What you return must be the data below, word for word, without any images.

-*-

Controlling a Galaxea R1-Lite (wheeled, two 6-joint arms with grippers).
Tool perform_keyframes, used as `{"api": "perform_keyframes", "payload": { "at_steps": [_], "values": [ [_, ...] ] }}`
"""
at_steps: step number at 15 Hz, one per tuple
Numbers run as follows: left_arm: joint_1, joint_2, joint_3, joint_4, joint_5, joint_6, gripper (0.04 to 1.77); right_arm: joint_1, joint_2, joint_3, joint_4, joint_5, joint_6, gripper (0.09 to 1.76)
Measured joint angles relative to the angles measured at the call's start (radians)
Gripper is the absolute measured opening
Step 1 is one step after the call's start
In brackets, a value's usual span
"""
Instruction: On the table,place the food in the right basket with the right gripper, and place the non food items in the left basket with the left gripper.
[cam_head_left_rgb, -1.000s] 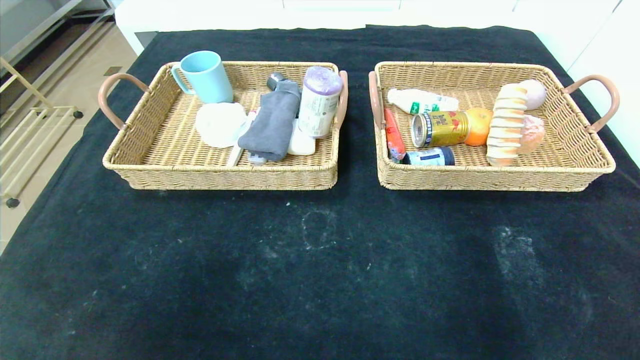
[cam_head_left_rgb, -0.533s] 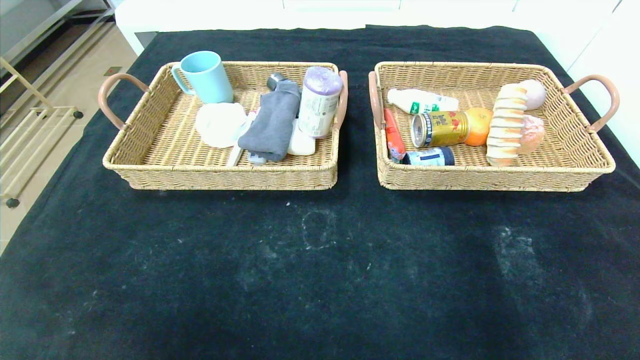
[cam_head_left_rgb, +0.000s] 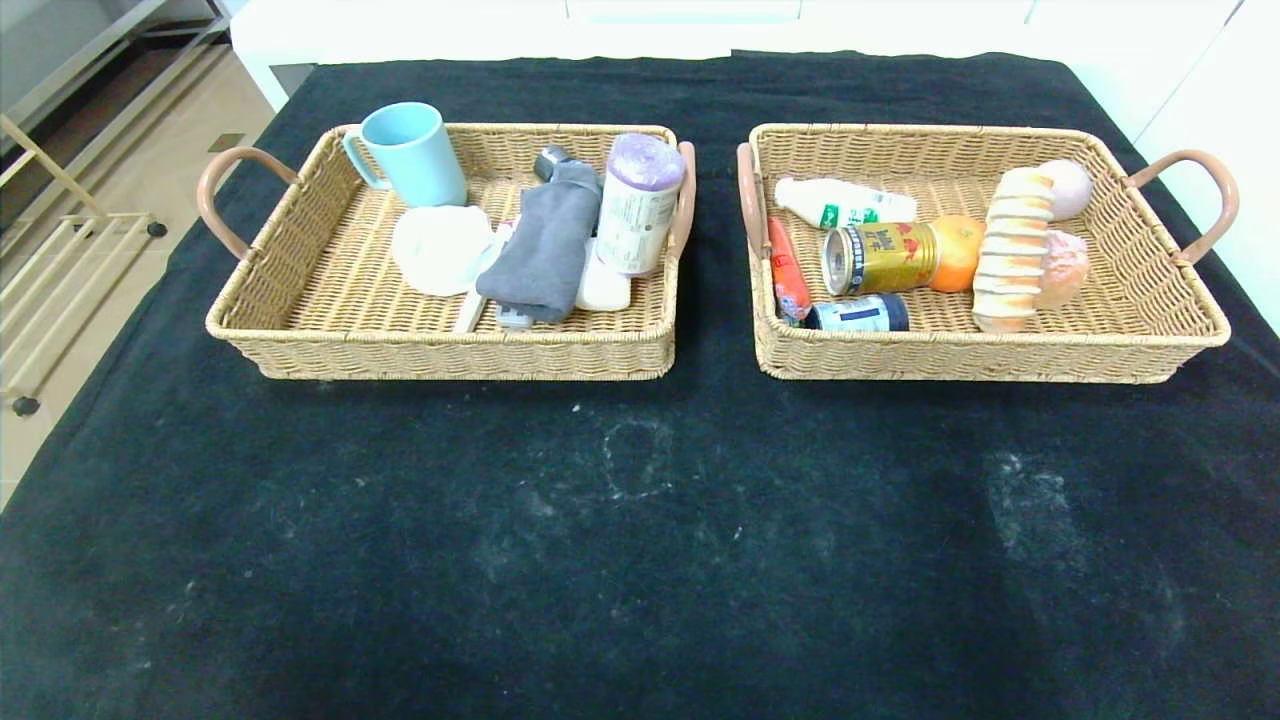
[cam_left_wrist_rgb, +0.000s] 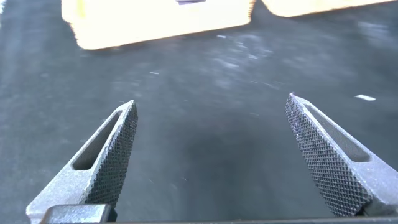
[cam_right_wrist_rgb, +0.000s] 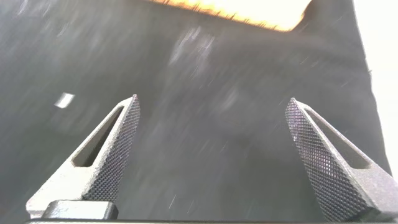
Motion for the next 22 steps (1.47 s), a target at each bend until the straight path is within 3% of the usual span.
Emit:
{"api": "perform_keyframes", "payload": {
  "at_steps": [2, 4, 8, 13, 17, 22],
  "values": [
    [0.001, -0.01, 0.144, -0.145, 0.035, 0.0, 1.72, 0.0, -0.004, 0.118, -0.19, -0.049, -0.002, 1.71],
    [0.001, -0.013, 0.256, -0.212, 0.089, 0.0, 1.72, 0.001, -0.006, 0.25, -0.336, -0.107, -0.009, 1.71],
    [0.001, -0.016, 0.366, -0.229, 0.182, 0.044, 1.72, 0.002, -0.007, 0.325, -0.294, -0.167, -0.011, 1.71],
    [0.001, -0.016, 0.406, -0.243, 0.219, 0.03, 1.72, 0.001, -0.007, 0.331, -0.254, -0.138, 0.006, 1.71],
    [0.001, -0.016, 0.414, -0.26, 0.225, 0.021, 1.72, 0.001, -0.007, 0.332, -0.249, -0.168, 0.124, 1.71],
    [0.001, -0.016, 0.415, -0.263, 0.248, -0.027, 1.72, 0.001, -0.007, 0.332, -0.249, -0.172, 0.129, 1.71]
  ]
}}
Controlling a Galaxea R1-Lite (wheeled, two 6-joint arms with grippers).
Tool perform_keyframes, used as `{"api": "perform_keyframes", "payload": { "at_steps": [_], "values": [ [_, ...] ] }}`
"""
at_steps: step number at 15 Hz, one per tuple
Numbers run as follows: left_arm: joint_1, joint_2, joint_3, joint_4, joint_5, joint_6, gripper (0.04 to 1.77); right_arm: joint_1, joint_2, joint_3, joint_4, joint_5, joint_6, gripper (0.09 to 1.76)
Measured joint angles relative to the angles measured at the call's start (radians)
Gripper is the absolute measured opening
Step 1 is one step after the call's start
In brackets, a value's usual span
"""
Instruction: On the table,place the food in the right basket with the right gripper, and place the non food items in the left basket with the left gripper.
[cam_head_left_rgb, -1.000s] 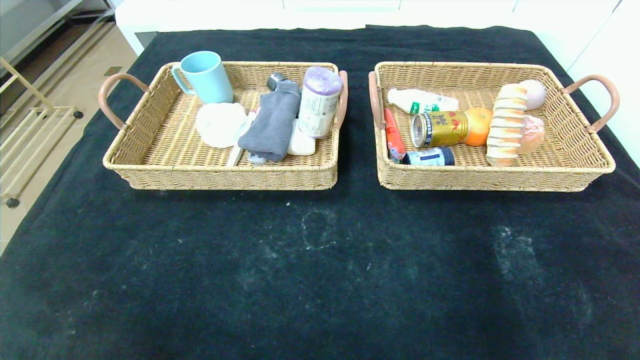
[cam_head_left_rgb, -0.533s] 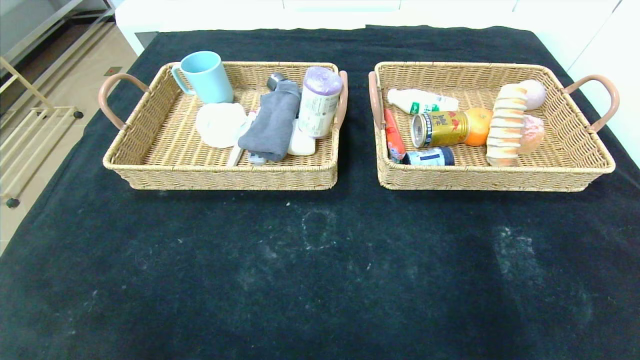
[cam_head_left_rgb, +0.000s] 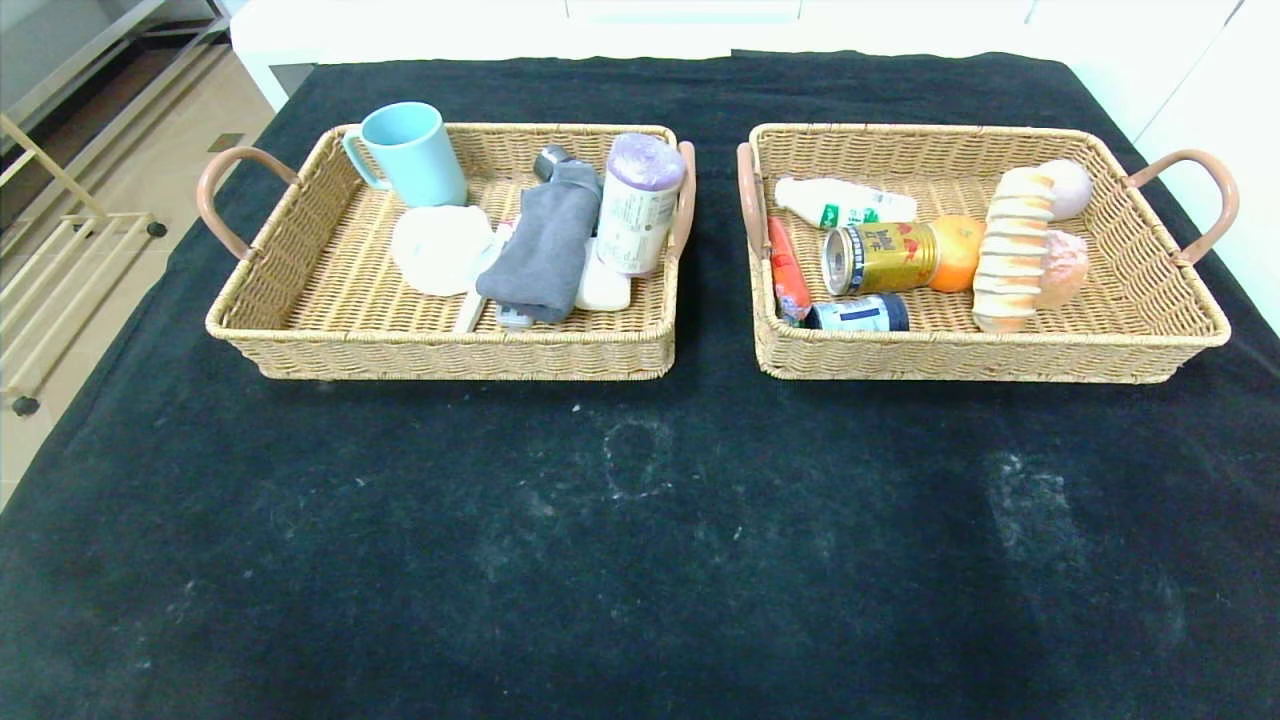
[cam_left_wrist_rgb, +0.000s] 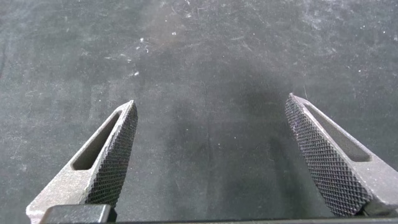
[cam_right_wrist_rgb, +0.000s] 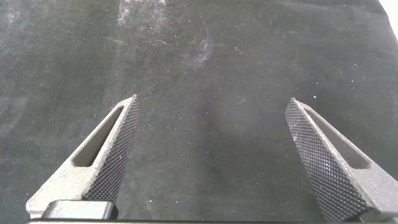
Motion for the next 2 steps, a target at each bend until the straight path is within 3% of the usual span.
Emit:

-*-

§ Response for this exercise
Controlling a Galaxea R1-Lite (wheeled, two 6-joint arms with grippers).
Tool perform_keyframes, used as `{"api": "perform_keyframes", "payload": { "at_steps": [_], "values": [ [_, ...] ] }}`
"""
at_steps: step number at 15 Hz, one per tuple
Numbers run as follows: left_arm: joint_1, joint_2, joint_3, joint_4, joint_5, joint_6, gripper (0.04 to 1.77); right_arm: joint_1, joint_2, joint_3, joint_4, joint_5, joint_6, gripper (0.09 to 1.76)
Measured joint angles relative to the angles measured at the call's start (radians)
Gripper is the absolute measured opening
Step 1 is one step after the call's start
In brackets, a value's usual span
"""
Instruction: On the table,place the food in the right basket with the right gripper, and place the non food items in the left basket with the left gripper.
[cam_head_left_rgb, -1.000s] 
[cam_head_left_rgb, -0.533s] 
[cam_head_left_rgb, +0.000s] 
[cam_left_wrist_rgb, +0.000s] 
[cam_right_wrist_rgb, +0.000s] 
Motion for the next 22 steps (1.47 s), a target at each bend until the straight path is within 3% of the usual span.
Emit:
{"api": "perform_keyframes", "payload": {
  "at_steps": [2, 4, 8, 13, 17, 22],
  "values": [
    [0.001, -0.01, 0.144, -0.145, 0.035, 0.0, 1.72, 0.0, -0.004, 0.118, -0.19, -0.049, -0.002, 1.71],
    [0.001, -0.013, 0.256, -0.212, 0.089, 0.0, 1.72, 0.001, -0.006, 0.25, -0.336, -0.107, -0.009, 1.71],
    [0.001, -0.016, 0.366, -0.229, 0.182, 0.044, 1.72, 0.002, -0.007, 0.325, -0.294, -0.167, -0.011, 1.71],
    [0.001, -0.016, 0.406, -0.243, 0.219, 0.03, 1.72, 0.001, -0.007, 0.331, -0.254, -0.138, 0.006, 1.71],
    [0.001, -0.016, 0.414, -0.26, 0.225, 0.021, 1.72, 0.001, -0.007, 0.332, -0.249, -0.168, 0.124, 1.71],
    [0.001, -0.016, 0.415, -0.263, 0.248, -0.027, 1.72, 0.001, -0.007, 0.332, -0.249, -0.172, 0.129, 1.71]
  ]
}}
Controlling a Galaxea R1-Lite (wheeled, two 6-joint arms with grippers).
Tool perform_keyframes, used as `{"api": "perform_keyframes", "payload": { "at_steps": [_], "values": [ [_, ...] ] }}`
"""
at_steps: step number at 15 Hz, one per tuple
Numbers run as follows: left_arm: joint_1, joint_2, joint_3, joint_4, joint_5, joint_6, gripper (0.04 to 1.77); right_arm: joint_1, joint_2, joint_3, joint_4, joint_5, joint_6, gripper (0.09 to 1.76)
Measured joint angles relative to the angles measured at the call's start (radians)
Gripper is the absolute measured opening
Step 1 is one step after the call's start
In brackets, a value's usual span
"""
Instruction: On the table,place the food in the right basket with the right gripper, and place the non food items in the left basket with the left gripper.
[cam_head_left_rgb, -1.000s] 
[cam_head_left_rgb, -0.533s] 
[cam_head_left_rgb, +0.000s] 
[cam_left_wrist_rgb, +0.000s] 
[cam_right_wrist_rgb, +0.000s] 
Motion for the next 2 steps, a target at each bend until the straight path is within 3% of the usual span.
Emit:

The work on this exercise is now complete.